Visualization and Interpretation
This section displays the PR curve for “Legal”, a tag that shows up in approximately 10% of the training records. Keep in mind that common tags like “Tobacco”, which show up in 90% of the records, are auto-assigned based on the source of the collection, and do not represent the common use case. As a result, “Legal” will provide a better overview for a common tag that does not apply to most records, and performs relatively well in our predictive model.
The precision recall curve for Legal indicates a wide threshold range that preserves usable precision and recall levels. Very high or low thresholds cause degradation of model performance, but precision and recall above 80% are available with flexibility to optimize for one or the other.
This chart plots both precision and recall curves on the Y axis with the threshold level on the X axis. We see a rapid improvement of precision with a gradual, near-linear decrease in recall, indicating an effective threshold range well below 50%.
Although our current data set is small, these results suggest that there is some value in using a supervised classification model to extend metadata to uncategorized documents based on ML generated transcript, though there are a number of challenges, and integrating these techniques into production would involve a number of decisions that are outside the scope of this pilot.
A production rollout of an ML based model similar to this pilot would likely run into a number of issues with scale, such as:
- Training Data: our supervised machine learning model requires a set of categorized transcripts for training. This is a very time and labor intensive undertaking. We may not be able to create a sufficiently large and broad training dataset to create a meaningful model that covers even the most common tags.
- Varying Thresholds: The ideal threshold will vary based on the model performance for each individual tag and the research objectives. This variance, combined with the scale of processing required, may make customizable searches based on tag probability unrealistic in a production system.
- Availability of Transcripts: The tobacco, opioid, and other industry documents collections contain a large number of files (current estimate is 18 million), many are video or audio files without transcriptions.
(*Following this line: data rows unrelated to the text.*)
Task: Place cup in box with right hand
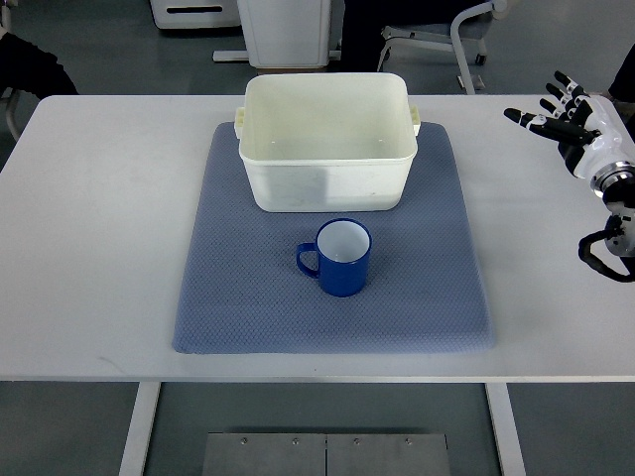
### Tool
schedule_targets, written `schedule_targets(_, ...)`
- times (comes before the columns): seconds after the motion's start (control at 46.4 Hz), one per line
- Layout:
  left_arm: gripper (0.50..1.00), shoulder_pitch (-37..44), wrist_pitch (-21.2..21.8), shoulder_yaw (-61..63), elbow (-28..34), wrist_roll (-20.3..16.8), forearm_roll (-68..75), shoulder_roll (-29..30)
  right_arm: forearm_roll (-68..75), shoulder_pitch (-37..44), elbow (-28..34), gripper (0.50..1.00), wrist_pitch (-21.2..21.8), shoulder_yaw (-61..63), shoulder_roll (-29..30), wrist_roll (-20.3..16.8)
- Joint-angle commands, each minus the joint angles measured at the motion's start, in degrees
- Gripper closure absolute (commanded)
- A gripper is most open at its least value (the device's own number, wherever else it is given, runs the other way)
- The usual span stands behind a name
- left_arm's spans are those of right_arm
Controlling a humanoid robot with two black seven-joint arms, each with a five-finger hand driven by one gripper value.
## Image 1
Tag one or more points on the white pedestal cabinet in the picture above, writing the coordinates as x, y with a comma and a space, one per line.
283, 34

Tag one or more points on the blue enamel mug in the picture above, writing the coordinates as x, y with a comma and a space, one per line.
338, 258

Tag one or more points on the blue textured mat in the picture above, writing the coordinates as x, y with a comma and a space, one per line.
405, 280

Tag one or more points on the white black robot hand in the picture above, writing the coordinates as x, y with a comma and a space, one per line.
588, 138

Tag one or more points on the left white table leg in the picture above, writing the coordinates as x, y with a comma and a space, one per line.
140, 429

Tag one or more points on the white appliance with slot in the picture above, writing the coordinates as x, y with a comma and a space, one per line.
194, 14

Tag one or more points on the person in black clothing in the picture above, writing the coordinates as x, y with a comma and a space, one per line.
26, 67

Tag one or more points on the white table leg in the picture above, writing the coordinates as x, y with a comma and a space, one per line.
140, 429
504, 427

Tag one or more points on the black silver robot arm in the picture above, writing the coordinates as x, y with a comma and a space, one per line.
614, 184

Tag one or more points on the white frame chair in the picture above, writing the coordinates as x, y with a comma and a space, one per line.
470, 25

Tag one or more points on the right white table leg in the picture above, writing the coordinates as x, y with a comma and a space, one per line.
504, 427

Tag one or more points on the white plastic box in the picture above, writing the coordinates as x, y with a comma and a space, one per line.
327, 142
Without transcriptions available, it won’t be possible to apply the results of an ML model to make predictions for uncategorized documents.
This pilot does provide a template for an interesting and promising approach, and researchers may be interested in building their own ML models to analyze the transcripts in the collections.
We could provide some of this utility without a full production integration through the following:
- Pre-Built Transcription Datasets: The Industry Documents Library website currently provides pre-built transcription datasets for many image record collections. A similar initiative to provide transcriptions for video and audio would provide substantial benefit for researchers, independent of the ML based classification model.
- Classification Probability Estimates: Instead of integrating classification probabilities or tags into search, we could provide the ML output for each record in a pre-built dataset. This would leave the decision for setting a threshold up to researchers, but it would avoid the need to re-generate results based on model performance and researcher scenario for each tag. This approach might allow researchers to benefit from partial information.
- Generalized ML Models: Several AI tools, such as Google AutoML AI, do provide pre-trained models that can provide categorization. Because these models wouldn’t be trained specifically on our metadata, they may not capture the kind of classification most relevant to researchers, but they would eliminate the need for the very labor intensive generation of a training data set.